:: Task objective ::
Below is a listing; restate from it, character for character, the lines beginning at the line holding "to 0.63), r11" and ending at the line holding "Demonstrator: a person", both included.

:: Supplied records ::
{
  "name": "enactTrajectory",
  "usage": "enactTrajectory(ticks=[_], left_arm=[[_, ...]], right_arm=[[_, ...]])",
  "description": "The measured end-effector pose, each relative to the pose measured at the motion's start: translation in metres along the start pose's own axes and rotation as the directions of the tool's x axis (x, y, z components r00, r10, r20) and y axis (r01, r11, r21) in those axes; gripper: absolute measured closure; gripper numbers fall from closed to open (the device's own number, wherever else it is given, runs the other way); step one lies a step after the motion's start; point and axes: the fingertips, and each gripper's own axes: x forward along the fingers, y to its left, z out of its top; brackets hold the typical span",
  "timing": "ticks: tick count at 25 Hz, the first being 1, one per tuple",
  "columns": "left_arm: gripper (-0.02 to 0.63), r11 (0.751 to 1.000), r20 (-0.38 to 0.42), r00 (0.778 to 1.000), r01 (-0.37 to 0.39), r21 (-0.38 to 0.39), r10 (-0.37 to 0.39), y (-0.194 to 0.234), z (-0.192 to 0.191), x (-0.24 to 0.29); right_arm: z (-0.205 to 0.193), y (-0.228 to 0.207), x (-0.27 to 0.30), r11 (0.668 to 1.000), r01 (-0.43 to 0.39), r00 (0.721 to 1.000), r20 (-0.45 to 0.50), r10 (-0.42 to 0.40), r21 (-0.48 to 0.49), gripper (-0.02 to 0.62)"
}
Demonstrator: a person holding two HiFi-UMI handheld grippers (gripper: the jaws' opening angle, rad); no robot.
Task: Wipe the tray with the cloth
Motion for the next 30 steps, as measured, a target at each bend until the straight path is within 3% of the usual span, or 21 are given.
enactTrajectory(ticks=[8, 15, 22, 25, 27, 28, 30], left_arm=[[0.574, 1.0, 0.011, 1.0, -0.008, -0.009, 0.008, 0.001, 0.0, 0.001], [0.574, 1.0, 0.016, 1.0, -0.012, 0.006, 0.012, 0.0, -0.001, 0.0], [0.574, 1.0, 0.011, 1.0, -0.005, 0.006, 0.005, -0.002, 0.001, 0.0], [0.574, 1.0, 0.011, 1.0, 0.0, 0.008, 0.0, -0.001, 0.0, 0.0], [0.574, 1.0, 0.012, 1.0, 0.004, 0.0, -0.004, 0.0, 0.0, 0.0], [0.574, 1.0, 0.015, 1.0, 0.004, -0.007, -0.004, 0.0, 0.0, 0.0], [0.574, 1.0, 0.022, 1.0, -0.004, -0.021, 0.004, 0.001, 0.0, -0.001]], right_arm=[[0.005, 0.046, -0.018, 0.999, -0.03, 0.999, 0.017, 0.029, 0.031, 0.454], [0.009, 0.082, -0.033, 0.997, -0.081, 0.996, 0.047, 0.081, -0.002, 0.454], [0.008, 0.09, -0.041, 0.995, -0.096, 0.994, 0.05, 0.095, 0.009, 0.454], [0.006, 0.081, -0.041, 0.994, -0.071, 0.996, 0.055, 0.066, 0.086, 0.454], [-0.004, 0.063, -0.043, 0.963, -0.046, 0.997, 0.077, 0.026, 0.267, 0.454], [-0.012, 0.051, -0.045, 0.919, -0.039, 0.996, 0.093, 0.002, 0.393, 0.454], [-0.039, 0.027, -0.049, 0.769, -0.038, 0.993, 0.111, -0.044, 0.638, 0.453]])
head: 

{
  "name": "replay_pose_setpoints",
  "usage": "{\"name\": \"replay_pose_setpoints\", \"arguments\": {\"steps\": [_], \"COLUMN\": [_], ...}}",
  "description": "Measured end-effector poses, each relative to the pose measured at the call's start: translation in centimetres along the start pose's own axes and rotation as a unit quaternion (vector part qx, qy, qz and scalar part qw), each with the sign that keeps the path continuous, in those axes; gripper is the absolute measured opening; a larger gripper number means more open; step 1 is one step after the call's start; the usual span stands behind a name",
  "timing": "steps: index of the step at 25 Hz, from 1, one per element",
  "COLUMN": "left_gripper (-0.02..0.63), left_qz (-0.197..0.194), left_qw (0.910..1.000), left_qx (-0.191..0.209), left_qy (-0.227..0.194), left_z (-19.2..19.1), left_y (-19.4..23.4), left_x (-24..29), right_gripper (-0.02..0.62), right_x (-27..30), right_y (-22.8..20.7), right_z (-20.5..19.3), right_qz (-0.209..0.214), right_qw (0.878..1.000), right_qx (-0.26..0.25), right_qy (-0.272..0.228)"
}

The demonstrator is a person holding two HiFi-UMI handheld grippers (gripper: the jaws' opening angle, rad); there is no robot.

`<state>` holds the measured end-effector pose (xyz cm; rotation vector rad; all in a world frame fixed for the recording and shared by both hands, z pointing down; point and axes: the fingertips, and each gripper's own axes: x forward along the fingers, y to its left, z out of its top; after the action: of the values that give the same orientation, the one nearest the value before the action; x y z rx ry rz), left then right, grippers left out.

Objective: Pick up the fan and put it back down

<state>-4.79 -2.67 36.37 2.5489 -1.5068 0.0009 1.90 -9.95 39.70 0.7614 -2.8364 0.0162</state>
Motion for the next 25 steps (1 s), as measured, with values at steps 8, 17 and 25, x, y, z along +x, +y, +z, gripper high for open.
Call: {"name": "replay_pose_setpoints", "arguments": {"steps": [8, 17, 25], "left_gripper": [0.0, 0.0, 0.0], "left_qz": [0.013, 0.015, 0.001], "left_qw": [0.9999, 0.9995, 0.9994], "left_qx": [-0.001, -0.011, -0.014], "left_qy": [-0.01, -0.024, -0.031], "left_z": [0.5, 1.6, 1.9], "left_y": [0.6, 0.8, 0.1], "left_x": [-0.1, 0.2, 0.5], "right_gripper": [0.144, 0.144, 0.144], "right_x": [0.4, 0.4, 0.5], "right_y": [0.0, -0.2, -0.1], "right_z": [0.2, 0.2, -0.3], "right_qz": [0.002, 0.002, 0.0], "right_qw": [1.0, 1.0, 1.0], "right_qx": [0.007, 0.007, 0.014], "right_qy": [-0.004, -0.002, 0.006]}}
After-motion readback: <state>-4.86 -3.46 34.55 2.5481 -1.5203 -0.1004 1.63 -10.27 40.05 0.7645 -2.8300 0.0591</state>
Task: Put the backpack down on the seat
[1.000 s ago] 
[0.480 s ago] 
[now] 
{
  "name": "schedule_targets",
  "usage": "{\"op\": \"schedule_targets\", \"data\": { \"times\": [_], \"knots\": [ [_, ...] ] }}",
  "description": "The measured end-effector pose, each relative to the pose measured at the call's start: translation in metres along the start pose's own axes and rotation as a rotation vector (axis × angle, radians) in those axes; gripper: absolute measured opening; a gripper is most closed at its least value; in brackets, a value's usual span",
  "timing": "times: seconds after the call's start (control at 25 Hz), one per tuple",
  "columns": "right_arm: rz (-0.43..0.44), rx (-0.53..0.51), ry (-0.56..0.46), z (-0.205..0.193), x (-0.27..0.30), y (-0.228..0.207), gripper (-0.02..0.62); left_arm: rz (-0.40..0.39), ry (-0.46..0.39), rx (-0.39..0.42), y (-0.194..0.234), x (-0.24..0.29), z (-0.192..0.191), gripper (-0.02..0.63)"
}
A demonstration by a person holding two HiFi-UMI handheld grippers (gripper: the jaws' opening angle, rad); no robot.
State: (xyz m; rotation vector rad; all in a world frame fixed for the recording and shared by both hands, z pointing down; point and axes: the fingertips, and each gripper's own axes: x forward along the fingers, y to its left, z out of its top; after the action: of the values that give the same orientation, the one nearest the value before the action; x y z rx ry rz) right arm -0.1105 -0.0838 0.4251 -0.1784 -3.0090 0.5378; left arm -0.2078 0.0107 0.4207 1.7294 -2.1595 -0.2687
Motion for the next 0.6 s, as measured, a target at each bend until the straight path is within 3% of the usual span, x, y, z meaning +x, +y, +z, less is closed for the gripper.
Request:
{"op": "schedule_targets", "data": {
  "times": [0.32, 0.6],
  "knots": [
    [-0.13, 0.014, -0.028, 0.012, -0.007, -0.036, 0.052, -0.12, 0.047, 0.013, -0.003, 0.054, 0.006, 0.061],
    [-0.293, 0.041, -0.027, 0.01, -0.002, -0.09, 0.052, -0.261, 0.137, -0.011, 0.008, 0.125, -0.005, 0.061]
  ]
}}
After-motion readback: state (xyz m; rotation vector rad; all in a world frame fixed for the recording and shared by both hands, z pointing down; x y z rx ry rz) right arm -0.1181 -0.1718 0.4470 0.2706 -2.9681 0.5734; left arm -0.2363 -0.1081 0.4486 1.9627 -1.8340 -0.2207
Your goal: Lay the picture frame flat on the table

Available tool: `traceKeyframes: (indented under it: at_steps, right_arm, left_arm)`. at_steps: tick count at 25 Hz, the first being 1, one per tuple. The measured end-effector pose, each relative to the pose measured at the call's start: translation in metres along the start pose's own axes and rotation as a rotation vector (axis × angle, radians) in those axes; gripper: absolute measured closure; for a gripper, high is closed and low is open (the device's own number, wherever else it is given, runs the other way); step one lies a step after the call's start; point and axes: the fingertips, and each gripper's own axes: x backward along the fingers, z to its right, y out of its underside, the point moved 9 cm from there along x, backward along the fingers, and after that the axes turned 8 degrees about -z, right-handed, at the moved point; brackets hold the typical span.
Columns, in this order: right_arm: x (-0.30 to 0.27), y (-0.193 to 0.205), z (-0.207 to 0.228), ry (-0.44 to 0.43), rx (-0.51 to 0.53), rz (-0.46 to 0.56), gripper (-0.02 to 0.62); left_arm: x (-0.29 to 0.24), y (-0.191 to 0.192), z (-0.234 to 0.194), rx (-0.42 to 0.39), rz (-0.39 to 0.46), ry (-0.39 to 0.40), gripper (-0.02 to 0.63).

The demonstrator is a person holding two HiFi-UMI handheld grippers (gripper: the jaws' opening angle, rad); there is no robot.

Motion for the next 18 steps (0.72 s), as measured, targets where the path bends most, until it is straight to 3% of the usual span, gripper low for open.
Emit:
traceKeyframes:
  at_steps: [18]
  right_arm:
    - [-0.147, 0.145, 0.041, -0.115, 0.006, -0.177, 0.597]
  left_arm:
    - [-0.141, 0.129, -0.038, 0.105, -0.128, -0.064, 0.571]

:: Result of the task ::
  "columns": "left_arm: gripper (-0.02 to 0.63), r11 (0.751 to 1.000), r20 (-0.38 to 0.42), r00 (0.778 to 1.000), r01 (-0.37 to 0.39), r21 (-0.38 to 0.39), r10 (-0.37 to 0.39), y (-0.194 to 0.234), z (-0.192 to 0.191), x (-0.24 to 0.29); right_arm: z (-0.205 to 0.193), y (-0.228 to 0.207), x (-0.27 to 0.30), r11 (0.668 to 1.000), r01 (-0.43 to 0.39), r00 (0.721 to 1.000), r20 (-0.45 to 0.50), r10 (-0.42 to 0.40), r21 (-0.48 to 0.49), gripper (-0.02 to 0.62)"
}
Demonstrator: a person holding two HiFi-UMI handheld grippers (gripper: the jaws' opening angle, rad); no robot.

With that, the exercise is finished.